Transforming Big Data Analytics with Lightbits Disaggregated Software-Defined Storage

The ability to access and analyze information is crucial in today’s data-driven landscape. Elasticsearch has emerged as one of the leading solutions for distributed search and analytics, capable of handling petabytes of data in milliseconds. However, the performance of Elasticsearch can only be as good as the infrastructure it runs on. This is where Lightbits shines with its innovative disaggregated software-defined storage solutions.

By separating storage resources from compute resources, Lightbits not only enhances the scalability and storage consumption efficiency, but also complements the dynamic nature of Elasticsearch deployments. In this blog, we will explore how Lightbits’ software-defined storage can transform the performance of an Elasticsearch environment, ensuring that the data is not only quickly accessible, but also secure, scalable, and cost-effective.

 

Elasticsearch Overview

Elasticsearch is a modern distributed, open-source search and analytics engine built on Apache Lucene and developed in Java. Its primary purpose is to allow vast amounts of data to be stored, searched, and analyzed quickly and in near real-time.
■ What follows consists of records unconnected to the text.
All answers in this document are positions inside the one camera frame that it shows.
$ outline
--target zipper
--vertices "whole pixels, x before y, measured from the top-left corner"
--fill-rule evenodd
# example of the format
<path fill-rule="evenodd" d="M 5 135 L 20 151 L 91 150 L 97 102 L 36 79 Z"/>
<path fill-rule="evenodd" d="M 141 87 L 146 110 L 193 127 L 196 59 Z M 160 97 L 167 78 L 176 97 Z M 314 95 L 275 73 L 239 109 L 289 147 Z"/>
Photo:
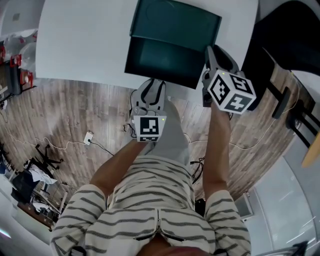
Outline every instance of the zipper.
<path fill-rule="evenodd" d="M 173 239 L 173 240 L 176 240 L 176 241 L 180 241 L 180 242 L 183 242 L 185 239 L 182 238 L 182 237 L 179 237 L 179 236 L 175 236 L 175 235 L 170 235 L 170 234 L 166 234 L 164 232 L 161 231 L 161 234 L 164 235 L 166 238 L 168 239 Z"/>
<path fill-rule="evenodd" d="M 153 232 L 152 234 L 148 234 L 148 235 L 137 237 L 135 239 L 137 241 L 141 241 L 141 240 L 145 240 L 145 239 L 153 237 L 156 233 L 160 233 L 160 234 L 164 235 L 168 239 L 173 239 L 173 240 L 180 241 L 180 242 L 185 241 L 185 239 L 182 238 L 182 237 L 175 236 L 175 235 L 170 235 L 170 234 L 167 234 L 164 231 L 162 231 L 161 230 L 161 226 L 160 226 L 160 222 L 161 221 L 160 221 L 160 216 L 159 216 L 159 209 L 157 209 L 157 222 L 156 222 L 156 230 L 155 230 L 155 232 Z"/>
<path fill-rule="evenodd" d="M 157 219 L 157 223 L 156 223 L 156 231 L 157 232 L 161 232 L 161 227 L 160 227 L 160 217 L 159 217 L 159 209 L 156 209 L 157 213 L 158 213 L 158 219 Z"/>
<path fill-rule="evenodd" d="M 145 240 L 145 239 L 148 239 L 148 238 L 152 238 L 154 235 L 155 235 L 156 232 L 152 233 L 152 234 L 148 234 L 148 235 L 144 235 L 144 236 L 140 236 L 140 237 L 137 237 L 135 238 L 135 240 L 137 241 L 141 241 L 141 240 Z"/>
<path fill-rule="evenodd" d="M 161 227 L 160 227 L 160 216 L 159 216 L 159 209 L 158 209 L 158 222 L 157 222 L 157 228 L 156 228 L 156 231 L 159 232 L 160 234 L 164 235 L 166 238 L 168 239 L 173 239 L 173 240 L 176 240 L 176 241 L 184 241 L 185 239 L 183 239 L 182 237 L 179 237 L 179 236 L 175 236 L 175 235 L 170 235 L 170 234 L 166 234 L 164 231 L 161 230 Z"/>

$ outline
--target dark green box
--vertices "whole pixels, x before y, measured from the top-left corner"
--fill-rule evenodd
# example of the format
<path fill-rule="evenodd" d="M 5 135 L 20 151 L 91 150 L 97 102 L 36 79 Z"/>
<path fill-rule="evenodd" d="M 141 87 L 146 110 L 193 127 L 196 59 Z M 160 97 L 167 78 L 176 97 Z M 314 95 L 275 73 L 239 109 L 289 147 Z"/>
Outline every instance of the dark green box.
<path fill-rule="evenodd" d="M 195 89 L 221 17 L 172 0 L 140 0 L 125 72 Z"/>

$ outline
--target electrical cable
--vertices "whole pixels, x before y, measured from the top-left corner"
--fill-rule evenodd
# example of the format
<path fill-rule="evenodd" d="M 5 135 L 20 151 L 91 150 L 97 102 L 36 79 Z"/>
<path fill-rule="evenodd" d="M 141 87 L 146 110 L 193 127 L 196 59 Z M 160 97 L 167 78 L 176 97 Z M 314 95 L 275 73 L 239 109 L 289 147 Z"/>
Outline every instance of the electrical cable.
<path fill-rule="evenodd" d="M 123 132 L 125 132 L 125 133 L 127 132 L 127 131 L 126 131 L 126 126 L 129 126 L 130 129 L 131 129 L 131 138 L 136 139 L 136 138 L 137 138 L 136 131 L 135 131 L 135 129 L 131 126 L 130 123 L 126 123 L 126 124 L 123 125 Z"/>
<path fill-rule="evenodd" d="M 296 99 L 296 102 L 294 103 L 294 105 L 293 105 L 291 108 L 285 110 L 282 114 L 285 114 L 285 113 L 289 112 L 290 110 L 292 110 L 292 109 L 297 105 L 298 100 L 299 100 L 299 98 L 300 98 L 300 84 L 301 84 L 301 82 L 300 82 L 300 80 L 299 80 L 292 72 L 291 72 L 291 74 L 294 76 L 294 78 L 296 78 L 296 81 L 298 82 L 298 83 L 297 83 L 297 84 L 298 84 L 297 99 Z M 233 144 L 233 143 L 231 143 L 231 142 L 229 142 L 229 144 L 232 145 L 232 146 L 237 147 L 237 148 L 240 149 L 240 150 L 251 150 L 251 149 L 255 148 L 255 147 L 263 140 L 263 138 L 266 136 L 267 132 L 270 130 L 270 128 L 272 127 L 272 125 L 275 123 L 276 120 L 277 120 L 277 119 L 274 119 L 274 120 L 272 121 L 272 123 L 271 123 L 270 126 L 267 128 L 267 130 L 264 132 L 264 134 L 262 135 L 262 137 L 261 137 L 261 138 L 257 141 L 257 143 L 254 144 L 253 146 L 244 148 L 244 147 L 240 147 L 240 146 L 238 146 L 238 145 L 236 145 L 236 144 Z M 207 139 L 191 141 L 191 140 L 190 140 L 190 137 L 188 136 L 188 134 L 184 133 L 184 135 L 188 138 L 189 144 L 196 143 L 196 142 L 208 142 Z"/>
<path fill-rule="evenodd" d="M 22 142 L 21 140 L 16 139 L 12 134 L 10 134 L 10 133 L 8 132 L 8 130 L 7 130 L 6 132 L 7 132 L 16 142 L 19 142 L 19 143 L 21 143 L 22 145 L 28 143 L 28 144 L 30 144 L 30 145 L 32 145 L 32 146 L 34 146 L 34 147 L 37 146 L 37 145 L 34 145 L 34 144 L 30 143 L 29 141 L 26 141 L 26 140 L 25 140 L 24 142 Z M 44 137 L 43 139 L 34 138 L 35 141 L 39 141 L 39 142 L 45 142 L 45 139 L 49 142 L 49 144 L 50 144 L 52 147 L 54 147 L 54 148 L 56 148 L 56 149 L 58 149 L 58 150 L 67 150 L 69 144 L 87 145 L 87 144 L 82 143 L 82 142 L 71 142 L 71 141 L 68 141 L 67 144 L 66 144 L 66 147 L 61 148 L 61 147 L 57 147 L 57 146 L 53 145 L 47 137 Z"/>
<path fill-rule="evenodd" d="M 131 112 L 132 112 L 132 95 L 134 94 L 136 90 L 133 90 L 130 94 L 130 107 L 131 109 L 129 110 L 129 117 L 131 117 Z"/>
<path fill-rule="evenodd" d="M 201 175 L 202 175 L 202 173 L 204 171 L 204 164 L 202 163 L 202 161 L 204 161 L 204 160 L 205 160 L 205 158 L 202 157 L 202 158 L 199 158 L 199 161 L 191 161 L 190 162 L 190 165 L 199 164 L 198 167 L 196 168 L 195 172 L 192 175 L 192 177 L 193 177 L 192 184 L 195 184 L 200 179 L 200 177 L 201 177 Z M 201 167 L 200 174 L 196 177 L 196 173 L 198 172 L 200 167 Z"/>
<path fill-rule="evenodd" d="M 97 144 L 97 143 L 94 143 L 94 142 L 92 142 L 92 140 L 91 139 L 88 139 L 88 142 L 90 142 L 90 143 L 92 143 L 92 144 L 94 144 L 94 145 L 97 145 L 97 146 L 99 146 L 101 149 L 103 149 L 104 151 L 107 151 L 111 156 L 114 156 L 114 154 L 112 154 L 109 150 L 107 150 L 104 146 L 102 146 L 102 145 L 99 145 L 99 144 Z"/>

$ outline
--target white table
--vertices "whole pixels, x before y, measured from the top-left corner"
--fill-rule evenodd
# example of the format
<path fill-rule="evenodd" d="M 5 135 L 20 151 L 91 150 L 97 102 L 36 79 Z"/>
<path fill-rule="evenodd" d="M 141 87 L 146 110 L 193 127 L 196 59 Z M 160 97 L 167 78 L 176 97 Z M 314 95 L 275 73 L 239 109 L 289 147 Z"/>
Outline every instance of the white table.
<path fill-rule="evenodd" d="M 222 17 L 216 44 L 242 67 L 258 0 L 178 0 Z M 138 0 L 46 0 L 36 48 L 36 75 L 137 89 L 149 77 L 125 73 Z M 197 89 L 167 83 L 168 96 L 202 104 Z"/>

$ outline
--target floor outlet
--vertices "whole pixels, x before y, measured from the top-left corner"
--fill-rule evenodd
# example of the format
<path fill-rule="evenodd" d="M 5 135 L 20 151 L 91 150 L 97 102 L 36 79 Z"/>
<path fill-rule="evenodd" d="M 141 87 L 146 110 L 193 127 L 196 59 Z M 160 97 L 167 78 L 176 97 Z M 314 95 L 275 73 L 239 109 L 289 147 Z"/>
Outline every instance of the floor outlet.
<path fill-rule="evenodd" d="M 87 145 L 90 145 L 90 141 L 92 141 L 92 139 L 93 139 L 93 137 L 94 137 L 94 134 L 93 133 L 91 133 L 90 131 L 88 131 L 87 133 L 86 133 L 86 135 L 85 135 L 85 138 L 84 138 L 84 143 L 85 144 L 87 144 Z"/>
It can efficiently store and index all types of data such as structured or unstructured text, numerical data, or geospatial data in a way that supports fast searches.

Elasticsearch offers speed and flexibility to handle data in a wide variety of use cases, including:

  • Adding a search box to an application or website.
  • Storing and analyzing logs, metrics, and security event data.
  • Using machine learning to automatically model the behavior of data in real-time.
  • Using Elasticsearch as a vector database to create, store, and search vector embeddings.
  • Automating business workflows using Elasticsearch as a storage engine.
  • Managing, integrating, and analyzing spatial information using Elasticsearch as a Geographic Information System (GIS).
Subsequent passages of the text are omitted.